Ailing Observer must watch out

The Observer’s circulation is tumbling. Its GMG parent will have to take drastic action to resurrect a brand which lacks real identity.

In the four years since the Guardian Media Group bought The Observer from Tiny Rowland’s Lonrho Group, the Sunday paper’s circulation has fallen 15 per cent from 536,900 to 458,000.

Internally, there is much debate about its future. “Many are asking why we bought the damn thing in the first place,” says a high level GMG source.

In two and a half years it has had three relaunches and three editors. Four ad agencies are pitching for The Observer’s 2m account to try to provide an advertising solution to its intractable problems.

There is also a more fundamental review of the paper going on. The editor of The Guardian and editor-in-chief of The Observer Alan Rusbridger has been drafted in to review all operations of the paper from marketing and advertising to editorial.

He is faced with the prospect of throwing more good money after bad with yet another costly relaunch and a new editorial team, or taking drastic action to recoup losses.

The Observer has had a rocky history by any national newspaper’s standards. Will Hutton’s appointment as editor was supposed to be the solution to an extended period of malaise at the paper. Analysts do not know exactly how much the paper is losing, but one estimates it to be 10m a year. The Preview section, which cost a staggering 2m to start up in September 1995, was dropped last year.

At the heart of the issue is The Observer’s relationship with its sister paper. Guardian marketing director Stephen Palmer needs to maintain the two papers as separate brands, promoting The Guardian’s Saturday paper – the day that keeps the paper’s average weekly sales so buoyant – while at the same time trying to encourage its readers to buy The Observer on a Sunday.

Part of the problem has been price difference. For years the Saturday Guardian was priced at 50p, which had been much better value for money than The Observer, which was priced at 1. Now with the Saturday Guardian priced at 70p the gap has narrowed, but the value difference is still clear.

Internally, some are worried that devoting too much attention to the Sunday paper’s travails will divert attention from The Guardian.
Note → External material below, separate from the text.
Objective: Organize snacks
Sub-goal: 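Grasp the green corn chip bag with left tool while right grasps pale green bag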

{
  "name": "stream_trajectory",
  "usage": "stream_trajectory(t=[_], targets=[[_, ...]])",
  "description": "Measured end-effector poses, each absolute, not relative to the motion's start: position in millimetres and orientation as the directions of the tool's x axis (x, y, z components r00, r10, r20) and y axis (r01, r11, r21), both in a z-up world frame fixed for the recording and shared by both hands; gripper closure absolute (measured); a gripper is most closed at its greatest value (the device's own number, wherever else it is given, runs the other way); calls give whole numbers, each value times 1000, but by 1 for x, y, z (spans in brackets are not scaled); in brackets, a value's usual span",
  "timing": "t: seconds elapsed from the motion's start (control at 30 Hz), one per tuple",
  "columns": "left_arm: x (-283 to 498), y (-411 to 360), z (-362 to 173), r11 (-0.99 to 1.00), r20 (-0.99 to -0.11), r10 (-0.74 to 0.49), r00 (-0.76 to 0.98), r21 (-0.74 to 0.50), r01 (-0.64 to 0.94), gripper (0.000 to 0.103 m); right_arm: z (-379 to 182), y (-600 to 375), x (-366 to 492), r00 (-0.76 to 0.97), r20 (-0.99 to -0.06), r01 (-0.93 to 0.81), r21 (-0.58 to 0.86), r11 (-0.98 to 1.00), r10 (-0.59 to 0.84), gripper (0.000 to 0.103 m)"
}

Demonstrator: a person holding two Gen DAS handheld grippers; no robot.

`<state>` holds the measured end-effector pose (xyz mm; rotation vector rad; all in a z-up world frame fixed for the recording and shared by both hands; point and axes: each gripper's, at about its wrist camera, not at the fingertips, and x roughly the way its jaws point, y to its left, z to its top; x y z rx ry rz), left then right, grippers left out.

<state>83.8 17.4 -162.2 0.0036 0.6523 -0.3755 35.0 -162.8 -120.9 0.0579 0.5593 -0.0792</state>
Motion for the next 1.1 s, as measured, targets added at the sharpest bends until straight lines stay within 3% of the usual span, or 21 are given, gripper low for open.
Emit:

Resources are being eaten up by The Observer in disproportion to its strength.

The revelation that Rusbridger is conducting an internal review is a further indication of the use of resources. One option is to bring The Guardian and Observer together as a seven-day operation. But there are still big problems with the product.

GMG believes the biggest is the news. In spite of its brave claim to be the “Paper for the new era”, Guardian journalists view The Observer’s news as soft and a pale imitation of The Sunday Times.

Rusbridger, who came from a features background on The Guardian, has been given the task of trying to improve the news coverage of The Observer.

The Media Centre head of media planning Nigel Conway says the title needs to go back to its roots of heavy-duty investigative journalism. But this costs money.

One insider on The Guardian says: “The news values are not set by Rusbridger. That is one of the main strengths of The Guardian: that it has very strong desk heads with strong news experience. Rusbridger leaves it to the experts, he is merely the human face of the paper.”

Though The Guardian management views The Observer’s Life magazine as its strongest offer, partly because it is edited by Guardian prodigy Jocelyn Targett, others in the industry see it as one of the weaker products on the Sunday market. The paper’s biggest strength is seen to be its features and analysis.

The Observer is also suffering from the problems hitting other Sunday papers. Ten years ago daily newspapers began expanding their Saturday products, increasing features and lifestyle coverage and encroaching on Sunday newspaper territory.

Since then, the biggest impact on Sunday papers is Sunday store opening. More people are doing their shopping on a Sunday and have less time to read dense newspapers. Though The Sunday Times has increased its pagination, it is highly sectionalised and articles tend to be shorter and more mid-market. The Observer, on the other hand, has remained a five-section paper with long features and less punchy news.

If Rusbridger fails to come up with viable answers, The Observer may have to be sold.

Stories began to circulate several weeks ago about a possible merger with the ailing Independent on Sunday. And there have been publicly declared bids for the title. Last year, Harrods owner Mohammed Al Fayed bid 25m for it through his media company Liberty Publishing.

In principle the Scott Trust, which owns GMG, is not against selling troubled titles. It dropped Wired magazine and is understood to be priming the Manchester Evening News for sale. But it rejected Al Fayed’s offer and chairman Hugo Young said at the time: “The Observer is not for sale.” But there are signs that Trust may not be quite so adamant now.

What The Observer really needs is a personality. GMG has sought to impose it from the outside in the guise of Hutton. He has the right public persona for the left-of-centre paper, having written a best-selling book and fronted a TV series on the same subject. However, grafting a personality on to the paper is not the solution. It gave up trying to be like The Sunday Times a long time ago; but it has not decided what to do instead.

And only when the fundamental problems associated with the product are addressed can the agencies pitching for the account hope to provide viable advertising answers.